This thesis is concerned with the problem of Simultaneous Localisation and
Mapping (SLAM) using visual data only. Given the video stream of a moving
camera, we wish to estimate the structure of the environment and the motion
of the device most accurately and in real-time.
Two effective approaches were presented in the past. Filtering methods
marginalise out past poses and summarise the information gained over time
with a probability distribution. Keyframe methods rely on the optimisation
approach of bundle adjustment, but computationally must select only a small
number of past frames to process. We perform a rigorous comparison between
the two approaches for visual SLAM. Especially, we show that accuracy comes
from a large number of points, while the number of intermediate frames only
has a minor impact. We conclude that keyframe bundle adjustment is superior
to ltering due to a smaller computational cost.

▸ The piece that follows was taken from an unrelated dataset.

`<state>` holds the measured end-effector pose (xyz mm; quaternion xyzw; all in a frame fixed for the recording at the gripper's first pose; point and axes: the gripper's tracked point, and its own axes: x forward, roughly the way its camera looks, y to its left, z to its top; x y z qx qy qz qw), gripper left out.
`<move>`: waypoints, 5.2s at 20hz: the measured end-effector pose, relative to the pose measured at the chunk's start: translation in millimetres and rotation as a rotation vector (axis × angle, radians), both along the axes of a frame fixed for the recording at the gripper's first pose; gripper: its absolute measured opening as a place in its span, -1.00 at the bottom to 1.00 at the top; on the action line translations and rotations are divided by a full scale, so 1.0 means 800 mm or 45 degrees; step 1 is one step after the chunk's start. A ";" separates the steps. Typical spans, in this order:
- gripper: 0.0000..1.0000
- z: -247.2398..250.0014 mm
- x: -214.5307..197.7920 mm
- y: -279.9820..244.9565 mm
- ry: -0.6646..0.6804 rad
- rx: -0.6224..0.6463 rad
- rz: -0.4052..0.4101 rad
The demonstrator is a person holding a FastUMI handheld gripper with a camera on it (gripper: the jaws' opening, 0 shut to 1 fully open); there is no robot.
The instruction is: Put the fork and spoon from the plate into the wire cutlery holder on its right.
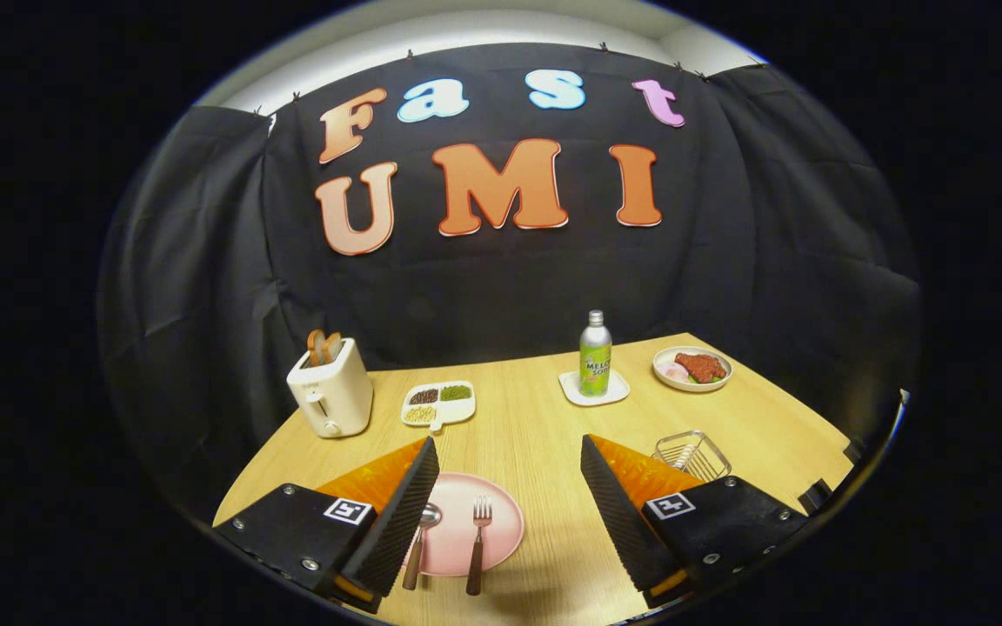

Based on these experimental results, we develop an efficient framework for
large-scale visual SLAM using the keyframe strategy. We demonstrate that
SLAM using a single camera does not only drift in rotation and translation,
but also in scale. In particular, we perform large-scale loop closure correction
using a novel variant of pose-graph optimisation which also takes scale drift
into account. Starting from this two stage approach which tackles local motion
estimation and loop closures separately, we develop a unified framework
for real-time visual SLAM. By employing a novel double window scheme, we
present a constant-time approach which enables the local accuracy of bundle
adjustment while ensuring global consistency. Furthermore, we suggest a new
scheme for local registration using metric loop closures and present several improvements
for the visual front-end of SLAM. Our contributions are evaluated
exhaustively on a number of synthetic experiments and real-image data-set from
single cameras and range imaging devices